Ни в хрестоматию, ни в антологию они не вошли, а такого литературного департамента, в который можно было бы подать жалобу о несправедливом забвении, даже и в советской республике не придумали.
«Поколения идут, как волна за волной»…
Кто и когда будет перечитывать не то, что стихи Димитрия Цензора или прозу Сергеева-Ценского, а даже такое прилежное, солидное и многоуважаемое чистописание, проникнутое общественным духом и передовыми идеями, как статьи, фельетоны, брошюры и многотомные сочинения, подписанные почтенными именами Николая Рубакина, Горбунова-Посадова, Богучарского, Ашешова, Григория Петрова?
«Опавшие листья» В. В. Розанова или «История славянофильства» М. Гершензона, может быть, и уцелеют перед натиском разрушительных десятилетий, из коих складывается век.
И, кто его знает, потомки Бурцева или правнуки Алданова чему-то возможно научатся и что-то поймут и почерпнут из пожелтевших томов, помеченных в каталоге Императорской Публичной библиотеки.
Но в эпохе, о которой идет речь, многописавшей и многострочившей, уже так ли много было Гершензонов и Розановых?
Впрочем недаром сказано:
— Нет большей бессмыслицы, нежели плющ благоразумия на зелёных ветках молодости.
Мудрость Экклезиаста постигается на склоне дней.
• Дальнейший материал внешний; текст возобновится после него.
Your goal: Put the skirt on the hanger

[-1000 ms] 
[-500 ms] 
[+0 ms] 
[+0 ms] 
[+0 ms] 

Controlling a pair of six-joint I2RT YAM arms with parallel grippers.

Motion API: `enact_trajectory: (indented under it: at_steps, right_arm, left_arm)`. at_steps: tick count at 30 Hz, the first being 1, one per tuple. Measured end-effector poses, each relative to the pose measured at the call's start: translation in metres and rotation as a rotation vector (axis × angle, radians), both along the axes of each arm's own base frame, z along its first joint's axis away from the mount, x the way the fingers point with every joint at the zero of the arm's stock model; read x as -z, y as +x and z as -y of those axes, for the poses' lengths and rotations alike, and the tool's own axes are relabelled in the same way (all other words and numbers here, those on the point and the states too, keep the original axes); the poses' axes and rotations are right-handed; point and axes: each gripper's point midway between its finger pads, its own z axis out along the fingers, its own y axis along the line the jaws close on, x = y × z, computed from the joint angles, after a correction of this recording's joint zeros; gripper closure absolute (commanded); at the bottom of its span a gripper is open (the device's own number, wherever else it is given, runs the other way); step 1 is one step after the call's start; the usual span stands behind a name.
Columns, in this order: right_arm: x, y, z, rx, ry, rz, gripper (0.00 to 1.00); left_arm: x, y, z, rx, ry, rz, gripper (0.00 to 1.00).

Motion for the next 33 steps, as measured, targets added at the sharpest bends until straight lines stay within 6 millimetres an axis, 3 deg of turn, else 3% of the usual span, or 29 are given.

Переоценка ценностей приходит не сразу.
И как утверждали римляне:
— Поздно мелют мельницы богов.
В «Стойле Пегаса» и в «Десятой музе», в прокуренном до отказу ресторане «Риш» на Петровке, всюду, где собирались молодые таланты и начинающие бездарности, козырные двойки и всякая проходящая масть, — никакой мизантропии, само собой разумеется, и в помине не было, ни о каких переоценках и речи быть не могло.
В каждом мгновении была вечность.
Горациев нерукотворный памятник воздвигался прижизненно.
Бессмертие обеспечивалось круговой порукой присутствующих.
За неожиданную рифму, за звонкое четверостишие, за любую удачную шутку — полагались лавры, признание, диплом, запись в золотую книгу кружка, ресторана, кафе Кадэ Трамблэ, даже кондитерской Сиу на Кузнецком мосту.
Одним из таким закрытых собраний литературной богемы, где за стаканом вина и филипповской сайкой с изюмом, происходило посвящение рыцарей и калифов на час, был небольшой, но шумный кружок, собиравшийся в Дегтярном переулке, в подвальной квартирке Брониславы Матвеевны Рунт.
Родом из обрусевшей чешской семьи, она была сестрой Жанны Матвеевны, жены Валерия Брюсова.
Столь близкое родство с властителем дум уже само по себе окружало некоторым ореолом одарённую, на редкость остроумную, хотя и не отличавшуюся избыточной красотой хозяйку дома.
Невзирая, однако, на столь удачное, хотя и случайное преимущество, блистать отраженным блеском миниатюрная, хрупкая Бронислава Матвеевна, или, как фамильярно ее называли, Броничка, не желала, справедливо претендуя на несомненное личное очарование и собственный, а не заёмный блеск.
Надо сказать правду, что в этом самоутверждении личности Броничка бывала даже несколько беспощадна в отношении высокопоставленного деверя и чем злее было удачное словечко, пущенное по адресу Первого консула, или острее эпиграмма, тем преувеличеннее был ее восторг и откровеннее и естественнее веселый, взрывчатый смех, которым она на диво заливалась.
Бронислава Матвеевна писала милые, лёгкие, как дуновение, и без всякого «надрывчика» рассказы, новеллы и так называемые «Письма женщин», на которые был тогда большой и нелепый спрос.
Литературный почерк ее называли японским, вероятно потому, что в нём было больше скольжений и касаний, чем претензии на глубину, чернозём и суглинок.
Кроме того, она славилась в качестве отличной переводчицы, обнаруживая при этом большой природный вкус и недюжинную добросовестность.
Но так как одной добросовестностью жив не будешь, то не для души, а для денег, она, скрепя сердце, еще редактировала пустопорожний еженедельник «Женское дело», официальным редактором которого состоял Ив. Ив. Попов, сверкавший глазами, очками и, вероятно, какими-то неощутимыми, но несомненными добродетелями.